Task brief:
Reproduce the first line of the material below and each line after it, exactly, through the line containing "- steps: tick", and give nothing more.

Exercise data:
# # # #
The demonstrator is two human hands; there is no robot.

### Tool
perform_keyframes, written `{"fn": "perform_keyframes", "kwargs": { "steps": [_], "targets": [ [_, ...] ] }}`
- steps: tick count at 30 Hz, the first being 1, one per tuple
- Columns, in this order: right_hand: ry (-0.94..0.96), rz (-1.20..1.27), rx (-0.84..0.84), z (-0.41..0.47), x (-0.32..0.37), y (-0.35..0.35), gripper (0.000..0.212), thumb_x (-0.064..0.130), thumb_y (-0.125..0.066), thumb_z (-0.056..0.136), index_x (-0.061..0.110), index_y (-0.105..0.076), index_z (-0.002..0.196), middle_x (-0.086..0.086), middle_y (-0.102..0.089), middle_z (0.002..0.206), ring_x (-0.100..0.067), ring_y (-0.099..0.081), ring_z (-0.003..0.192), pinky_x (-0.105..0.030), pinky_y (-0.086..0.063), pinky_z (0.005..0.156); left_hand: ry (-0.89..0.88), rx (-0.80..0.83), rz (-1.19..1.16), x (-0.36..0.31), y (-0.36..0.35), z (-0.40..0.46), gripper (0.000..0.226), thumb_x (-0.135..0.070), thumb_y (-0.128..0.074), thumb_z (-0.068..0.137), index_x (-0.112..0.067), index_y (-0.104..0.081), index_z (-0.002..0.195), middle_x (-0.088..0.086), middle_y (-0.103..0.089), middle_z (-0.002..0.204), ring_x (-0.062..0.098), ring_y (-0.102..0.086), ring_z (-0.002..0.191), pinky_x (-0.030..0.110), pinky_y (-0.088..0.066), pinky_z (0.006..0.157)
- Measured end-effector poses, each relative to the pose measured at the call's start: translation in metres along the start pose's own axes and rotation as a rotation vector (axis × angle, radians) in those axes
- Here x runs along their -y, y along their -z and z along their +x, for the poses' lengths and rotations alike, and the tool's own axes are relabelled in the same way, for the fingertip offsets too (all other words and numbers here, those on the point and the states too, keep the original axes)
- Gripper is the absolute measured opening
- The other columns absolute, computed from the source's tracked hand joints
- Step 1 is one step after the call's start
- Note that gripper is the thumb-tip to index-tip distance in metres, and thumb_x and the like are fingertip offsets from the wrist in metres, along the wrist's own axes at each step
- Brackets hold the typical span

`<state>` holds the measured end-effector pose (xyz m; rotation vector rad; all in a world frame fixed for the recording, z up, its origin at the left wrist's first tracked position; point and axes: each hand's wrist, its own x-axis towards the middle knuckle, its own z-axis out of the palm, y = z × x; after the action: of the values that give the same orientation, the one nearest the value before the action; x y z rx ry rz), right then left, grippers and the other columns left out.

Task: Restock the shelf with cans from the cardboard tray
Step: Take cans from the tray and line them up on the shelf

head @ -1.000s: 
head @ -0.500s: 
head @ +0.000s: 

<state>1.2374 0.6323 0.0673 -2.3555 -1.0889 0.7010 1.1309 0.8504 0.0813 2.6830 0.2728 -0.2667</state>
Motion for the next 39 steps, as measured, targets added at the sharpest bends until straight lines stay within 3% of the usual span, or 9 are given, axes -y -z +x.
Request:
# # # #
Task output:
The demonstrator is two human hands; there is no robot.

### Tool
perform_keyframes, written `{"fn": "perform_keyframes", "kwargs": { "steps": [_], "targets": [ [_, ...] ] }}`
- steps: tick count at 30 Hz, the first being 1, one per tuple

What the exercise asked for is complete.